= The Forever War (board game) =

Board game

The Forever War is a board game published by Mayfair Games in 1983. It is based on the novel The Forever War by Joe Haldeman.

==Gameplay==
The Forever War is a two-player board game of space-based tactical infantry squad combat in future millennia between humans and Taurans. The combats take place on icy planetoids that orbit strategically important collapsars.

In the turn sequence, the attacker moves first with a four-phase turn:
- Rally: officers (if any) move, and attempts can be made to rescue pinned units
- Resolve attacks by Planetary Fighters (if any)
- Move units
- Resolve combat
The defender then has the same turn sequence. Both sides can attack during each combat phase, in effect fighting twice per turn. Combat can be either ranged (opponents are not in the same hex) or melee (opposing units are in the same hex.)
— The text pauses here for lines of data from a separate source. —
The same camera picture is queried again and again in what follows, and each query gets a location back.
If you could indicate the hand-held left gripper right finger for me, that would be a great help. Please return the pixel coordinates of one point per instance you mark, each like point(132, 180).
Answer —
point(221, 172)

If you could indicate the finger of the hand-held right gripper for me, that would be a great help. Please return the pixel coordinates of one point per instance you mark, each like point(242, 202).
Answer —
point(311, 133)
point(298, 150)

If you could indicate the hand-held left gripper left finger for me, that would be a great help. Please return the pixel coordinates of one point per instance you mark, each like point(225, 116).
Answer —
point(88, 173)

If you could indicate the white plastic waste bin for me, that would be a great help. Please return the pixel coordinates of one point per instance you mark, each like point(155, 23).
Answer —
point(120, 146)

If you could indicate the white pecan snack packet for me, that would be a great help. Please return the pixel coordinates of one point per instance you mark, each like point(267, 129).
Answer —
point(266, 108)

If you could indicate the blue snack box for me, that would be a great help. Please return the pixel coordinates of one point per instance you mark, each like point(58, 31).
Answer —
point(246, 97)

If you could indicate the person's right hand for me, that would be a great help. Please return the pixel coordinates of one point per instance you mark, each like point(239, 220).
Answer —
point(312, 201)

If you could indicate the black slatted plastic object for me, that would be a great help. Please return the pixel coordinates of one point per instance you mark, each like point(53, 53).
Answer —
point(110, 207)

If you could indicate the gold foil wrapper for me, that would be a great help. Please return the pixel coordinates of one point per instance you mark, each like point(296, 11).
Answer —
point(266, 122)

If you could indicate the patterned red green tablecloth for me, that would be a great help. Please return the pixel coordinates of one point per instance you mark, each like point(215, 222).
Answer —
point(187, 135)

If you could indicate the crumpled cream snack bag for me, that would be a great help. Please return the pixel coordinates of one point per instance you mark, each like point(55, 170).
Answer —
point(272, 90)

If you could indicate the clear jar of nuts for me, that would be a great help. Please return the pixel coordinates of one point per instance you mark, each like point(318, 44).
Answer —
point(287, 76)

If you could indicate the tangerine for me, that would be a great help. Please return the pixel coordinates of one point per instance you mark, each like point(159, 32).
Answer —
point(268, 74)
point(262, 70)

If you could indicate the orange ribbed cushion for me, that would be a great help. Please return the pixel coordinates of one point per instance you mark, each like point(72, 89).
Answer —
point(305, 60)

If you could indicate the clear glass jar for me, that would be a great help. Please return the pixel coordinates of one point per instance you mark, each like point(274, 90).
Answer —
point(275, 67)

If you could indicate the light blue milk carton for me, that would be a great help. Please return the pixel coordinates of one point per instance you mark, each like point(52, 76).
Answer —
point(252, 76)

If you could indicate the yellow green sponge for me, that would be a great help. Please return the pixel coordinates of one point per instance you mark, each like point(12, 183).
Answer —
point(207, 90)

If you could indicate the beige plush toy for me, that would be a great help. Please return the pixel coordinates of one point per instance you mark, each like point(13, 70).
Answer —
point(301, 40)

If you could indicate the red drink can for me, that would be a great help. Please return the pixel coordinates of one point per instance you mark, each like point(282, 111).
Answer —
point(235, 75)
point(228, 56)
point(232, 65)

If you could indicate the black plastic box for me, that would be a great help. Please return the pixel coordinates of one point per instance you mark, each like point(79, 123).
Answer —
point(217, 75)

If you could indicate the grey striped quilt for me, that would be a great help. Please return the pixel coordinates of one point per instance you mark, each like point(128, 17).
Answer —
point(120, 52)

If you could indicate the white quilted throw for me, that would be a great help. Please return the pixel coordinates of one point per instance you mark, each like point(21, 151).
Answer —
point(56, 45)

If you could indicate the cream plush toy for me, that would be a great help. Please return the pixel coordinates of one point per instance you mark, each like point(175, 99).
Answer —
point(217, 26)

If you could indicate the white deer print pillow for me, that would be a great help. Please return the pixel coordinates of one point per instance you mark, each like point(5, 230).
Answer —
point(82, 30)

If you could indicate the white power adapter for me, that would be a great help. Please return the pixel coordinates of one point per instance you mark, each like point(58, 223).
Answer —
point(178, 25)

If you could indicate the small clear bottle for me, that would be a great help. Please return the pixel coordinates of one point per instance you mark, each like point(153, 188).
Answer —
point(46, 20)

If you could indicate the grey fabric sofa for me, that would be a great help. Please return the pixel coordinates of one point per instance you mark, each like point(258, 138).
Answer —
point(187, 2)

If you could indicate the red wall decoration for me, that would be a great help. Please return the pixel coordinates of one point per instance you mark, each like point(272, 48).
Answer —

The game components are 250 card stock counters representing human and Tauran troops, officers and weapons; and map pieces that can be laid out in various configurations, producing different maps. The game includes ten scenarios and a point-value chart to enable players to design their own scenarios.

==Reception==
In the May–June 1984 edition of Space Gamer (Issue No. 69), Ed Rotondaro gave a favorable review, saying, "I thoroughly enjoyed The Forever War. The game plays fast, and really captures the spirit of the novel upon which it is based. Mayfair has a winner here and gamers who buy it will get their money's worth."

In the August 1984 edition of Dragon (Issue #87), Steve List was less positive, pointing out that in addition to the land-based infantry combat found in this game, Haldeman's novel also covered spaceship combat, which this game does not. List also noted that a considerable focus of the novel was on the negative effects of time dilation due to relativistic space travel, something that has very little effect in this game. He also didn't like that all of the supplied scenarios are "frustratingly similar and do not really reflect any of the specific actions described in the novel." List thought the price was too high for what the buyer got: "It is reasonably fun to play, and action moves quickly. But neither the quality of the components nor the design justifies the $17 price tag." He concluded, "As a reflection of the novel on which it was based, The Forever War falls short. To be sure, this is a difficult thing to do well, but the lack of 'book accuracy' in the scenarios makes one wonder if the attempt was even made in earnest."

Russell Clarke reviewed The Forever War for White Dwarf #56, giving it an overall rating of 7 out of 10, and stated that "Forever War is an enjoyable, simple SF ground combat game for those who want a good battle without and extra problems to bother with (like logistics for example). For those who require more detail Starship Troopers is probably better value (it's cheaper too!!)."